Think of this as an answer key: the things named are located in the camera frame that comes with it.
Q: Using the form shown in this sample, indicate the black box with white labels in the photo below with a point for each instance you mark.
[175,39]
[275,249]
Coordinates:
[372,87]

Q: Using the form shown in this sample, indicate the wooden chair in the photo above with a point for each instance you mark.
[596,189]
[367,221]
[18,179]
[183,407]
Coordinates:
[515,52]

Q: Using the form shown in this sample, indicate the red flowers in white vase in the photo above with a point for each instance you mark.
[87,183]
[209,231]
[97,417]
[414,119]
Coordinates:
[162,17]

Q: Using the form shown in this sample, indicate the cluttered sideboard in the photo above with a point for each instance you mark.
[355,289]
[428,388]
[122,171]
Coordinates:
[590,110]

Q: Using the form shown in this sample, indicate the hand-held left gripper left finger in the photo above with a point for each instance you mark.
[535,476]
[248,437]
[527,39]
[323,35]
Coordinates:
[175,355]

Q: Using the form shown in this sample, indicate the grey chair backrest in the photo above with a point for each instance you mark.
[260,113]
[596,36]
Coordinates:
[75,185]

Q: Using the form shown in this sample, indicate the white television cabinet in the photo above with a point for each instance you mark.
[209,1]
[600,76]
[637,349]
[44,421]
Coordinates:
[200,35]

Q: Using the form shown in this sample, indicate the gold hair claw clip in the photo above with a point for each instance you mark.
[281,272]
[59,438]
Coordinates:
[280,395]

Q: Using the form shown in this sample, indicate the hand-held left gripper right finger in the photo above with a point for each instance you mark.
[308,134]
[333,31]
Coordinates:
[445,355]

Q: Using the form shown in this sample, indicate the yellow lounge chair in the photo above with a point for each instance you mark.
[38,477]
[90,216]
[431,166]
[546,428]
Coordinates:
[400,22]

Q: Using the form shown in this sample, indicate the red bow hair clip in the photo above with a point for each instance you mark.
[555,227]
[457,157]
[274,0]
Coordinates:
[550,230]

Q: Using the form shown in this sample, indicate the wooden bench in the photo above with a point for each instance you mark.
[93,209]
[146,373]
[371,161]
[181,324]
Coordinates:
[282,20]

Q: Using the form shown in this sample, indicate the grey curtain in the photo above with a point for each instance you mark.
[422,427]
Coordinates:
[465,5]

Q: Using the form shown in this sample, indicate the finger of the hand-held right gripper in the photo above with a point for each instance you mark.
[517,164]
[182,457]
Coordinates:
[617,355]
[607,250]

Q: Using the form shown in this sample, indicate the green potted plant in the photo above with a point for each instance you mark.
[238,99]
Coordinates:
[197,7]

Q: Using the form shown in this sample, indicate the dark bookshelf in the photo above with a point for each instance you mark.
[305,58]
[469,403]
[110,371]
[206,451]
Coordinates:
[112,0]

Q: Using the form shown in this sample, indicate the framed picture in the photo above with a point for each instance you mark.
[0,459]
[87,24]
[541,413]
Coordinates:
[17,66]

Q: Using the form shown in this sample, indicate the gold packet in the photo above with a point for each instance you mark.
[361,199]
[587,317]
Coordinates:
=======
• [How to complete this task] What lines in the listing above hold the string "held"? List them.

• [Exercise result]
Q: Using the form shown in this sample, indicate the hand-held left gripper left finger in the photo above with a point for each instance you mark.
Q: Using the form shown in this sample, indicate the hand-held left gripper right finger in the photo above with a point for each instance you mark.
Q: Using the form shown in this sample, indicate the finger of the hand-held right gripper in the photo above with a point for each instance you mark.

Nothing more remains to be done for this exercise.